To do -> Print the data below exactly, but only the lines from the one containing "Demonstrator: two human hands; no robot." down to the one containing "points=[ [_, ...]", inclusive.

Supplied records ->
■ ■ ■ ■ ■ ■ ■

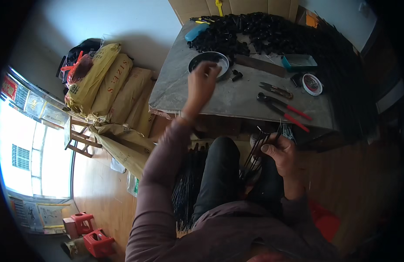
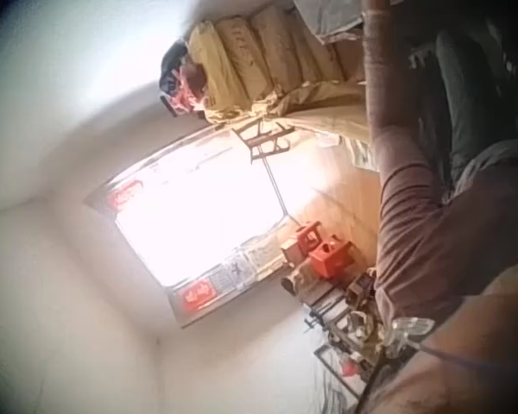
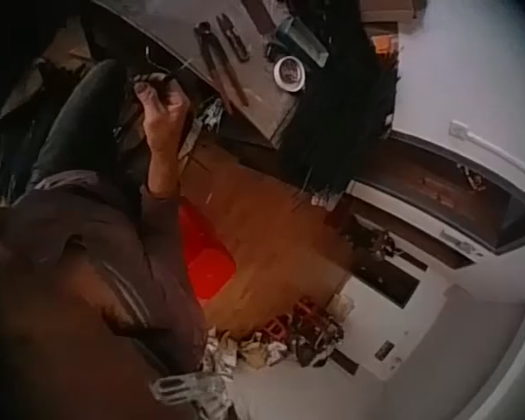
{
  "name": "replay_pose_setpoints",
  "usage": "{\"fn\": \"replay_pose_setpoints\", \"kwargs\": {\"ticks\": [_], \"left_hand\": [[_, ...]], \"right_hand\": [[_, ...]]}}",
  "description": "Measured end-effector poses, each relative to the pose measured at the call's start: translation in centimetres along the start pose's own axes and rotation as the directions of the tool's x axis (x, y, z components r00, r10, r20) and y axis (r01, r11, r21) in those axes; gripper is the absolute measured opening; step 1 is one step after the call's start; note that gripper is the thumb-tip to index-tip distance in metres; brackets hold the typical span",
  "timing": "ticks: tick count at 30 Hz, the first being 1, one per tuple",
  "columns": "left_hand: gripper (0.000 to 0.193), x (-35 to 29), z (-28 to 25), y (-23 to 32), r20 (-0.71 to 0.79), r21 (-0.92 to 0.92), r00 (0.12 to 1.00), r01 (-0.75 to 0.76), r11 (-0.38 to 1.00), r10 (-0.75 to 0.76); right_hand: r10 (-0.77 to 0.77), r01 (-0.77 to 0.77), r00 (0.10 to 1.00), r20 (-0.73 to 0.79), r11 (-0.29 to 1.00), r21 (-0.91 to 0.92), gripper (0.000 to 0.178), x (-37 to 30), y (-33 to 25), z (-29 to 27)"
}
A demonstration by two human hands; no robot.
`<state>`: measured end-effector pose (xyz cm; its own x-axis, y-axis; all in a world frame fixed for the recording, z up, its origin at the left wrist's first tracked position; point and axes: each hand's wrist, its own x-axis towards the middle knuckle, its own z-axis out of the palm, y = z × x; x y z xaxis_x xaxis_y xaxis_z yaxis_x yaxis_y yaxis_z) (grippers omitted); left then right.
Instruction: Assembling, bundling, and trimming black wire components at a manufacturing workstation.
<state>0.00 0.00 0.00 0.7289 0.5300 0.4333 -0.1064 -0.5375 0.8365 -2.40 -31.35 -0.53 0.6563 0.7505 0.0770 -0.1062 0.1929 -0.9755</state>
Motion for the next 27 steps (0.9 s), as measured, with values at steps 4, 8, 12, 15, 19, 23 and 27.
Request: {"fn": "replay_pose_setpoints", "kwargs": {"ticks": [4, 8, 12, 15, 19, 23, 27], "left_hand": [[0.036, 5.9, 0.5, -2.3, 0.043, 0.566, 0.998, 0.02, 0.824, -0.054], [0.035, 8.7, 1.6, -4.8, 0.152, 0.713, 0.982, -0.032, 0.7, -0.11], [0.029, 9.8, 1.1, -5.7, 0.207, 0.727, 0.978, -0.126, 0.675, -0.04], [0.025, 9.7, 0.6, -6.1, 0.218, 0.723, 0.976, -0.177, 0.668, 0.022], [0.026, 7.8, 0.5, -2.8, 0.255, 0.372, 0.966, -0.059, 0.926, -0.041], [0.027, 2.0, 1.0, 4.1, 0.559, -0.332, 0.821, 0.347, 0.877, -0.113], [0.025, -5.2, 2.0, 9.3, 0.659, -0.402, 0.747, 0.454, 0.795, -0.093]], "right_hand": [[0.032, -0.03, 0.999, -0.008, 0.989, 0.148, 0.014, 0.5, 0.9, -0.2], [0.117, -0.103, 0.99, -0.079, 0.981, 0.167, 0.009, 2.4, 2.0, -1.5], [0.136, -0.147, 0.967, -0.217, 0.989, -0.035, 0.01, 4.3, 2.2, -1.9], [0.193, -0.162, 0.976, -0.103, 0.953, 0.255, 0.013, 5.4, 2.7, -1.9], [0.19, -0.166, 0.973, -0.13, 0.97, 0.177, 0.016, 4.7, 3.0, -2.2], [0.168, -0.14, 0.975, -0.148, 0.973, 0.182, 0.016, 3.6, 2.6, -1.8], [0.182, -0.153, 0.975, -0.13, 0.967, 0.203, 0.016, 2.6, 2.0, -1.0]]}}
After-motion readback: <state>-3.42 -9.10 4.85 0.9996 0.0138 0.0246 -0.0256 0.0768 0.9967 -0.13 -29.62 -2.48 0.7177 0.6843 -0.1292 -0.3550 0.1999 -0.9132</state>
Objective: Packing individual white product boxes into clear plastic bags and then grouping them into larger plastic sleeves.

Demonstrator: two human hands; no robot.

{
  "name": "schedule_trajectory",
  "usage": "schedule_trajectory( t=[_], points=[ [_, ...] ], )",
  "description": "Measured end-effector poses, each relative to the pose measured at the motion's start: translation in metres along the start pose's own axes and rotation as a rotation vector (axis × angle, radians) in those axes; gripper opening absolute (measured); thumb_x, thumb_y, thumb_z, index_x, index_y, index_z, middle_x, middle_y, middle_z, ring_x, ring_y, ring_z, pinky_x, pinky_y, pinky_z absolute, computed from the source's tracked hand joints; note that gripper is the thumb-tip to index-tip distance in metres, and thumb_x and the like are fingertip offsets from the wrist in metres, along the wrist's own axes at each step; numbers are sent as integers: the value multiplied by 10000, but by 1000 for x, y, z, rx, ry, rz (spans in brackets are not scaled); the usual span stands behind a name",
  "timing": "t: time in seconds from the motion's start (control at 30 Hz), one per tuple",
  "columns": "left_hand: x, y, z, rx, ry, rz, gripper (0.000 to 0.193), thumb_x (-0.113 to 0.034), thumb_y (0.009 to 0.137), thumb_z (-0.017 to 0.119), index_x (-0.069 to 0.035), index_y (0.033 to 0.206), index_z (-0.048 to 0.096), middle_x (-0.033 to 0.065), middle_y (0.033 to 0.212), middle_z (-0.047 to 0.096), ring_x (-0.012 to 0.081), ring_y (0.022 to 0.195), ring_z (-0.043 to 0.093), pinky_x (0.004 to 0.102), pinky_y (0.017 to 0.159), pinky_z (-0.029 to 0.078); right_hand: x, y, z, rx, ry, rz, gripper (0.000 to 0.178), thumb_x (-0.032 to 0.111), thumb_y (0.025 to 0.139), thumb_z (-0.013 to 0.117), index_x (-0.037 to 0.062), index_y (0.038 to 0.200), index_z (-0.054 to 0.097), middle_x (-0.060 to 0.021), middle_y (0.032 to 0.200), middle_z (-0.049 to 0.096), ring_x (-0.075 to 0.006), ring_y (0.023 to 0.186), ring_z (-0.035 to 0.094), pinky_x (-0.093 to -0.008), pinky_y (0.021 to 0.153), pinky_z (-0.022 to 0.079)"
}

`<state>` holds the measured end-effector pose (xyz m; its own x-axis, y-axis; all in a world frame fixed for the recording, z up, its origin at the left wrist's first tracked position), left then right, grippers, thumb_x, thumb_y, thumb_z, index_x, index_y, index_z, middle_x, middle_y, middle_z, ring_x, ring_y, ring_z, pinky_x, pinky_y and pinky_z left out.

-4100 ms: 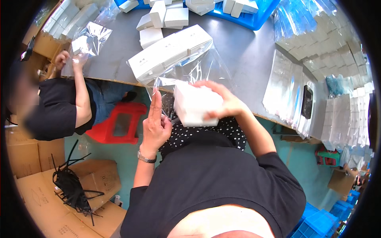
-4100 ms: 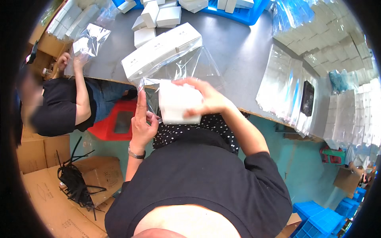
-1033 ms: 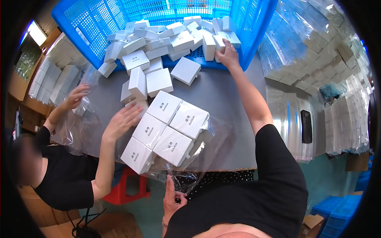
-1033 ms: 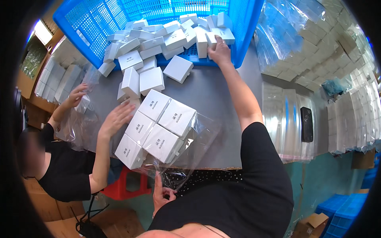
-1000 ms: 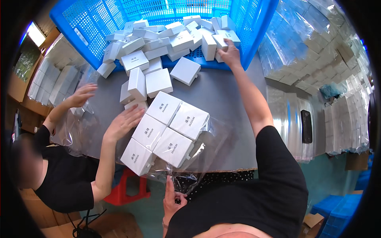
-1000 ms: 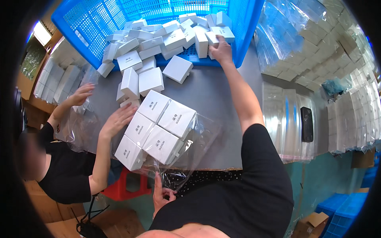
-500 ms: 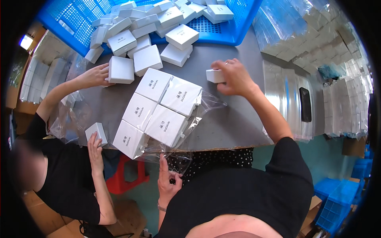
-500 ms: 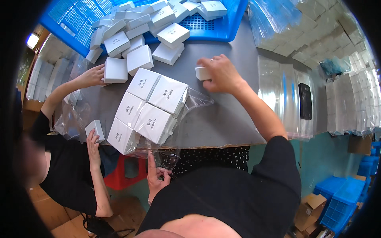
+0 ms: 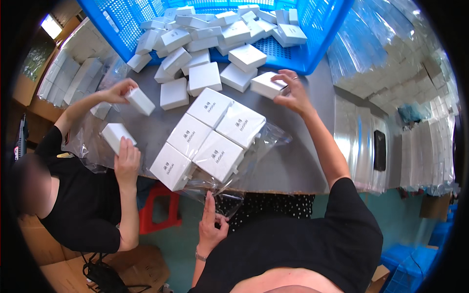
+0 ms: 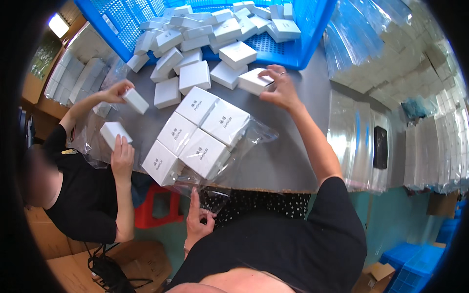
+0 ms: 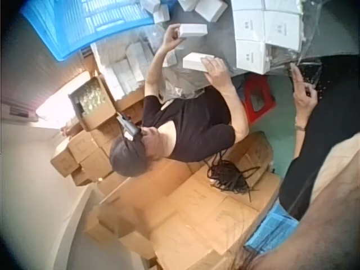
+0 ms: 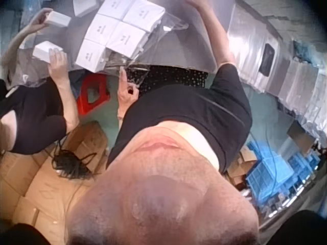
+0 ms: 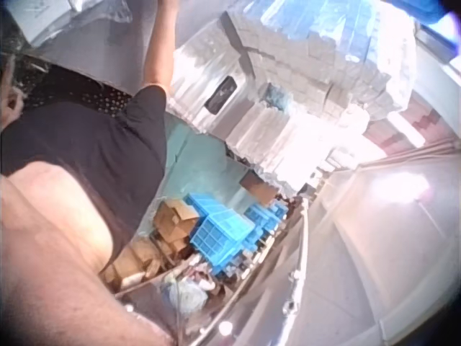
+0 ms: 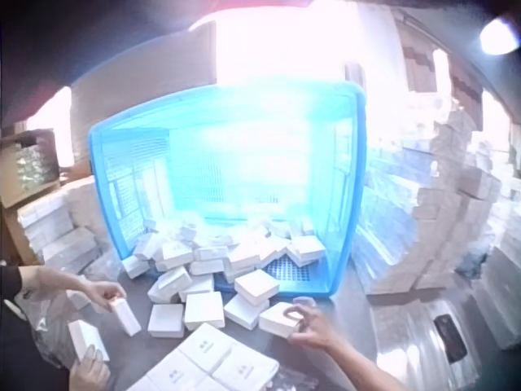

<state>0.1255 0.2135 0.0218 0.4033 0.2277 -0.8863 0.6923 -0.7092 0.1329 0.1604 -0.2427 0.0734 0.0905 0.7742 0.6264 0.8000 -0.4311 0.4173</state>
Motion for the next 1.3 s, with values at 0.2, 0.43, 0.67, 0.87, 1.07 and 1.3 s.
schedule_trajectory(
  t=[0.2,0.43,0.67,0.87,1.07,1.3],
  points=[
    [5,0,0,11,15,-22,907,80,735,600,-43,1555,233,212,1578,301,153,693,691,244,604,574,34,65,63,115,95,-118,632,323,557,732,175,1167,660,-140,1371,519,-357,1244,496,-476,1078,385],
    [1,-3,1,-10,-19,-92,909,81,718,608,-20,1546,247,217,1570,316,143,675,684,255,586,570,5,79,74,-99,-147,-95,615,400,593,802,220,1160,647,-175,1329,507,-389,1260,465,-491,1074,356],
    [-22,7,-10,-88,113,-28,852,50,739,613,-12,1528,296,199,1556,357,167,654,669,257,575,547,30,67,104,-152,-255,-164,671,345,610,839,240,1219,578,-181,1384,427,-436,1284,418,-517,1050,375],
    [-48,10,-7,-201,168,32,791,98,752,543,-3,1509,336,193,1537,392,231,773,690,267,566,524,3,68,68,-197,-55,-297,740,304,493,900,207,1168,612,-184,1300,510,-370,1272,452,-392,1051,418],
    [-58,-8,-9,-266,117,52,829,101,736,508,-46,1530,322,169,1557,366,289,1105,661,268,610,541,29,-85,-5,-135,1305,142,900,221,700,763,109,1470,311,-168,1395,467,-363,1322,476,-513,1052,447],
    [-64,-11,-10,-254,61,100,882,118,728,523,-83,1551,277,153,1579,332,247,878,708,275,596,540,193,-181,63,623,976,-330,767,332,587,817,105,1257,521,-285,1482,355,-390,1340,413,-523,1054,374]
  ],
)
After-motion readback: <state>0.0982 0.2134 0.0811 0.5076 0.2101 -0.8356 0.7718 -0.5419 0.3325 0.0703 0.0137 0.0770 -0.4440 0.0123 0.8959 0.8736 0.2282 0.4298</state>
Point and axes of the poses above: each hand's wrist, its own y-axis towards the middle knuckle, its own z-axis out of the palm, x = y × z, the point moved 7 cm from there along y, towards the middle knuckle
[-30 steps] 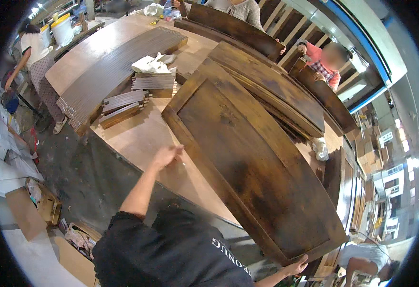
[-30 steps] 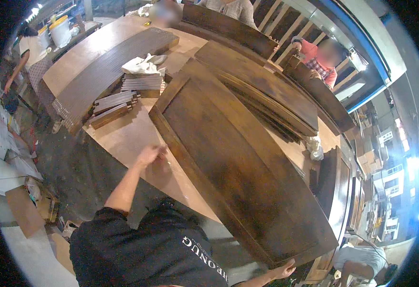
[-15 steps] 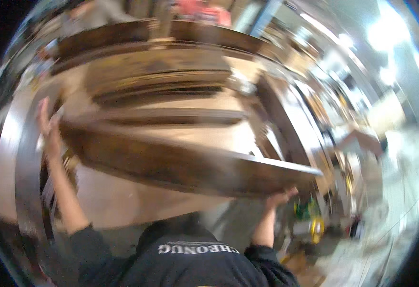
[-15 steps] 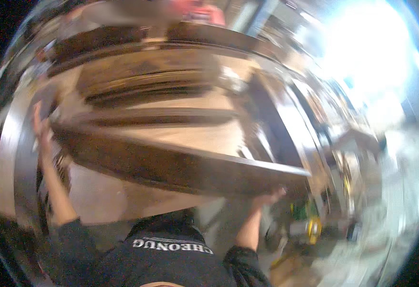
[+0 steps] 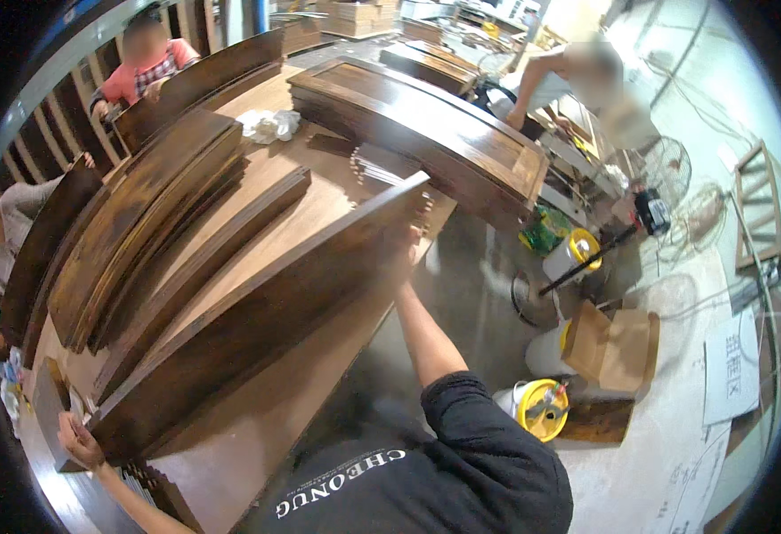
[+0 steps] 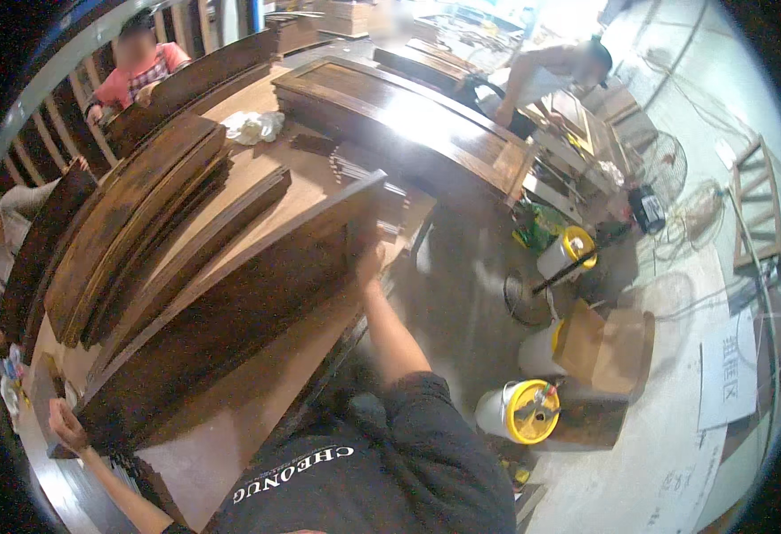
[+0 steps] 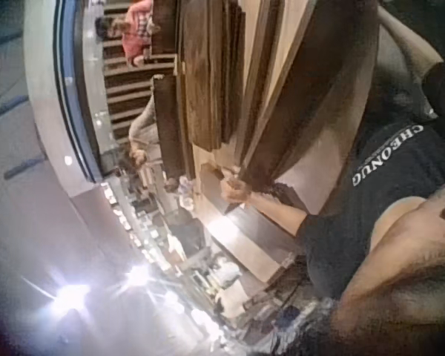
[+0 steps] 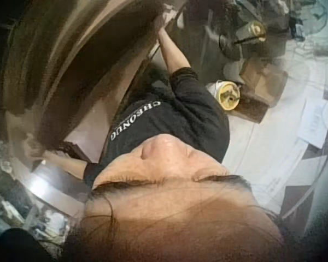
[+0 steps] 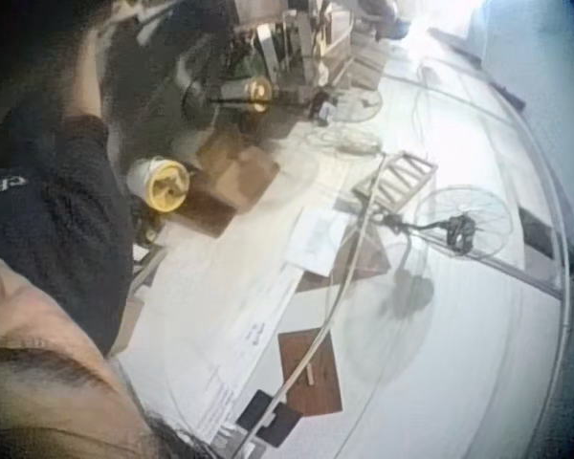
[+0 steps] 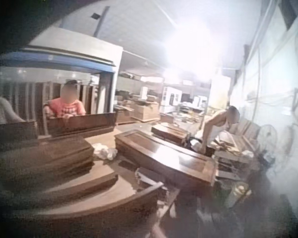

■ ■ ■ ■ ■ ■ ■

Expected answer ->
Demonstrator: two human hands; no robot.

{
  "name": "schedule_trajectory",
  "usage": "schedule_trajectory( t=[_], points=[ [_, ...] ], )",

No more work remains on this exercise.